> Task instructions: Repeat the listing in full, word for word.
Content starts
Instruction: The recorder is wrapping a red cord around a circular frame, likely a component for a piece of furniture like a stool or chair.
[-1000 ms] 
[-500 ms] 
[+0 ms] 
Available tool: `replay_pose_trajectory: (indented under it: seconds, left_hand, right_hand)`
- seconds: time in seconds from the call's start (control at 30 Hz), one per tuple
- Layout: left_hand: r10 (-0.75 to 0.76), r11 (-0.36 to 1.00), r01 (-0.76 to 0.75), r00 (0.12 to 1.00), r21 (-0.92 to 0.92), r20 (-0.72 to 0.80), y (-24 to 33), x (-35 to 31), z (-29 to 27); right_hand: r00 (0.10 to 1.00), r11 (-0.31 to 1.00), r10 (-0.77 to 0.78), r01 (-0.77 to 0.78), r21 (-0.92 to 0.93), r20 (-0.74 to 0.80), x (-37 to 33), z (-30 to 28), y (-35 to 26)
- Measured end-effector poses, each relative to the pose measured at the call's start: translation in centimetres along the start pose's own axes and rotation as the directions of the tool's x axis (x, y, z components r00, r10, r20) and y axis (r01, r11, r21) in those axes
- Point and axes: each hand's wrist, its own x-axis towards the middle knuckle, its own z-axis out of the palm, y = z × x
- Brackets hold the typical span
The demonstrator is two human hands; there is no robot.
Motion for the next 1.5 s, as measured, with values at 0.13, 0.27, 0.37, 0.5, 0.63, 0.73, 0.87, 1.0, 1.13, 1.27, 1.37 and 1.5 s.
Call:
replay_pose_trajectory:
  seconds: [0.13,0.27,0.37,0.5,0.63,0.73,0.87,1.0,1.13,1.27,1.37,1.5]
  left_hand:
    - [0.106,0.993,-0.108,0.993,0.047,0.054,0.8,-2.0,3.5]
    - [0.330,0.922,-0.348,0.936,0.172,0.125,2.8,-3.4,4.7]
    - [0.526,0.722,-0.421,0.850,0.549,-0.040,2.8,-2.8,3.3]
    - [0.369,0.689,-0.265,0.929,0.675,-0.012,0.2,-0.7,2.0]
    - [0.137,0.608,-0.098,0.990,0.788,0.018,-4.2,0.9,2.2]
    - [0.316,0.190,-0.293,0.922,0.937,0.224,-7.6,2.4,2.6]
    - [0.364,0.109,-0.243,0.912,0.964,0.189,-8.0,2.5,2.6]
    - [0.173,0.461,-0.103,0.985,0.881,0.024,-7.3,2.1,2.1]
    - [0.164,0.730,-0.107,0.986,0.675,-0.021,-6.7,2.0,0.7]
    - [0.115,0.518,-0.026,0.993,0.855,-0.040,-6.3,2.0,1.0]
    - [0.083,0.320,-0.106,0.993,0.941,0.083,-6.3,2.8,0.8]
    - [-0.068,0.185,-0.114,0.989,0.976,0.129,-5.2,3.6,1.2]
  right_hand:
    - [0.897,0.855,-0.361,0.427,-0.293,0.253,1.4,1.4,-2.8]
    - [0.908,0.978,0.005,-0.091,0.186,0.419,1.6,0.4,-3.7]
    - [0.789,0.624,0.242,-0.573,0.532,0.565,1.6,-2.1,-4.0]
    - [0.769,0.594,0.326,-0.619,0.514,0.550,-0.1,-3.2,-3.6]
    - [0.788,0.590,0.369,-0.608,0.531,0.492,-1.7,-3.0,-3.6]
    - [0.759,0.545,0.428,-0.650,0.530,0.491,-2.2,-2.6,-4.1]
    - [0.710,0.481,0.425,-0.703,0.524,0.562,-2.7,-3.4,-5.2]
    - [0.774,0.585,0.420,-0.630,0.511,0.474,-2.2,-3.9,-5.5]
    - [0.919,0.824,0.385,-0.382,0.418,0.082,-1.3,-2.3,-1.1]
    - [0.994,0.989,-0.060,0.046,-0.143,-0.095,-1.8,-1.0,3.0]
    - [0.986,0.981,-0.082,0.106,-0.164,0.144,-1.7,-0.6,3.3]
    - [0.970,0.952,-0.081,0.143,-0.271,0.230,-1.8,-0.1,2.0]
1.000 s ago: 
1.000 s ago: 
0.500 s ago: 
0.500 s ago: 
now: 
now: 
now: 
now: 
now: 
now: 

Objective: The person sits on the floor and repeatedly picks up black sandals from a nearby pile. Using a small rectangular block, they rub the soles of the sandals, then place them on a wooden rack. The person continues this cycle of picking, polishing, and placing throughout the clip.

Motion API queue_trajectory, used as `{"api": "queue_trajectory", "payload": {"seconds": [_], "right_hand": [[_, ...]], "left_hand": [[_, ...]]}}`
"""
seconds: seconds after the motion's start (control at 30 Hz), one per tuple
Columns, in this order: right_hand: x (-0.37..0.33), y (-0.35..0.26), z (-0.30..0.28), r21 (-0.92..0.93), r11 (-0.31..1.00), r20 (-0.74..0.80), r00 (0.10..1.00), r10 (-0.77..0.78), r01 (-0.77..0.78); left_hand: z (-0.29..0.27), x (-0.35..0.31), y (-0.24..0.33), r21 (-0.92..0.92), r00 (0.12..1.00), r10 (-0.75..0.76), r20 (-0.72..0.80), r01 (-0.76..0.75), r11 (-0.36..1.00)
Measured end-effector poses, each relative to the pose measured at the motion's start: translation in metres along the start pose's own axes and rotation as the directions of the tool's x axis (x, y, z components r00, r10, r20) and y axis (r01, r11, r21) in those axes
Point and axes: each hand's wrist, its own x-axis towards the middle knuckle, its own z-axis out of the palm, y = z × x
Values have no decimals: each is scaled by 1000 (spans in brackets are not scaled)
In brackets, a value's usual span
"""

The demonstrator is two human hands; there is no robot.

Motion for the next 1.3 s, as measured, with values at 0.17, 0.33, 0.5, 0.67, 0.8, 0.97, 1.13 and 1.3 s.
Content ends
> Solution for this task:
Instruction: The recorder is wrapping a red cord around a circular frame, likely a component for a piece of furniture like a stool or chair.
[-1000 ms] 
[-500 ms] 
[+0 ms] 
Available tool: `replay_pose_trajectory: (indented under it: seconds, left_hand, right_hand)`
- seconds: time in seconds from the call's start (control at 30 Hz), one per tuple
- Layout: left_hand: r10 (-0.75 to 0.76), r11 (-0.36 to 1.00), r01 (-0.76 to 0.75), r00 (0.12 to 1.00), r21 (-0.92 to 0.92), r20 (-0.72 to 0.80), y (-24 to 33), x (-35 to 31), z (-29 to 27); right_hand: r00 (0.10 to 1.00), r11 (-0.31 to 1.00), r10 (-0.77 to 0.78), r01 (-0.77 to 0.78), r21 (-0.92 to 0.93), r20 (-0.74 to 0.80), x (-37 to 33), z (-30 to 28), y (-35 to 26)
- Measured end-effector poses, each relative to the pose measured at the call's start: translation in centimetres along the start pose's own axes and rotation as the directions of the tool's x axis (x, y, z components r00, r10, r20) and y axis (r01, r11, r21) in those axes
- Point and axes: each hand's wrist, its own x-axis towards the middle knuckle, its own z-axis out of the palm, y = z × x
- Brackets hold the typical span
The demonstrator is two human hands; there is no robot.
Motion for the next 1.5 s, as measured, with values at 0.13, 0.27, 0.37, 0.5, 0.63, 0.73, 0.87, 1.0, 1.13, 1.27, 1.37 and 1.5 s.
Call:
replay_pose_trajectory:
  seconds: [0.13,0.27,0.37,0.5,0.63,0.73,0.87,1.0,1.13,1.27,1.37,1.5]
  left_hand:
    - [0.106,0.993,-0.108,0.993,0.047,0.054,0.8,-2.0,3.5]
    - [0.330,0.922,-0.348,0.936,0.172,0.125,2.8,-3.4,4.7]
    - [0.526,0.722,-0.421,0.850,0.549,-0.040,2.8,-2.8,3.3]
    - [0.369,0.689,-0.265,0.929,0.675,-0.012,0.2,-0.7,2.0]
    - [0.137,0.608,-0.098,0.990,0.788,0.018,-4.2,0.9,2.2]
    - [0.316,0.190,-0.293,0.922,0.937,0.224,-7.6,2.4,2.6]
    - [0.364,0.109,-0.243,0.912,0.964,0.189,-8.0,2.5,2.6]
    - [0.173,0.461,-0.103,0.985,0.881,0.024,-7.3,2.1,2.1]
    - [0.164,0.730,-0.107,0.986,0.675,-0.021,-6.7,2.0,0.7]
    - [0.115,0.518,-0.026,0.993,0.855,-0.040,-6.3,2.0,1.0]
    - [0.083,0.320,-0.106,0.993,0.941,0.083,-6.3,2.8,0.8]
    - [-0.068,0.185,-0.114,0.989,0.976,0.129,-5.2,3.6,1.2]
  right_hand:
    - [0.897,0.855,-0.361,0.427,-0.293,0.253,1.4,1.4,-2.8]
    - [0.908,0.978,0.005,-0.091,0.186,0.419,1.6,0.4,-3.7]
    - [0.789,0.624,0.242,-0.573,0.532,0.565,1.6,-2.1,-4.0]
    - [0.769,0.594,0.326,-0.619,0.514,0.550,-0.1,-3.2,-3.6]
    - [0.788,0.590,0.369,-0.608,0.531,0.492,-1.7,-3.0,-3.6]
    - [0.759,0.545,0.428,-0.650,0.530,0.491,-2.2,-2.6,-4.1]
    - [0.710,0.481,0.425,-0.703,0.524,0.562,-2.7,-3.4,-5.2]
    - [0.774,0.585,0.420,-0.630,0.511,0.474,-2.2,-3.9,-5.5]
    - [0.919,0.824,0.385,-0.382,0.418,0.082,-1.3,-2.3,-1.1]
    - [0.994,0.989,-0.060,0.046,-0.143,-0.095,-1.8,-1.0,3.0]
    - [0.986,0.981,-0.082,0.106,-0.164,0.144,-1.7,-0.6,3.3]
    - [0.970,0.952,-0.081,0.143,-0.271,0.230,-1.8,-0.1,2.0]
1.000 s ago: 
1.000 s ago: 
0.500 s ago: 
0.500 s ago: 
now: 
now: 
now: 
now: 
now: 
now: 

Objective: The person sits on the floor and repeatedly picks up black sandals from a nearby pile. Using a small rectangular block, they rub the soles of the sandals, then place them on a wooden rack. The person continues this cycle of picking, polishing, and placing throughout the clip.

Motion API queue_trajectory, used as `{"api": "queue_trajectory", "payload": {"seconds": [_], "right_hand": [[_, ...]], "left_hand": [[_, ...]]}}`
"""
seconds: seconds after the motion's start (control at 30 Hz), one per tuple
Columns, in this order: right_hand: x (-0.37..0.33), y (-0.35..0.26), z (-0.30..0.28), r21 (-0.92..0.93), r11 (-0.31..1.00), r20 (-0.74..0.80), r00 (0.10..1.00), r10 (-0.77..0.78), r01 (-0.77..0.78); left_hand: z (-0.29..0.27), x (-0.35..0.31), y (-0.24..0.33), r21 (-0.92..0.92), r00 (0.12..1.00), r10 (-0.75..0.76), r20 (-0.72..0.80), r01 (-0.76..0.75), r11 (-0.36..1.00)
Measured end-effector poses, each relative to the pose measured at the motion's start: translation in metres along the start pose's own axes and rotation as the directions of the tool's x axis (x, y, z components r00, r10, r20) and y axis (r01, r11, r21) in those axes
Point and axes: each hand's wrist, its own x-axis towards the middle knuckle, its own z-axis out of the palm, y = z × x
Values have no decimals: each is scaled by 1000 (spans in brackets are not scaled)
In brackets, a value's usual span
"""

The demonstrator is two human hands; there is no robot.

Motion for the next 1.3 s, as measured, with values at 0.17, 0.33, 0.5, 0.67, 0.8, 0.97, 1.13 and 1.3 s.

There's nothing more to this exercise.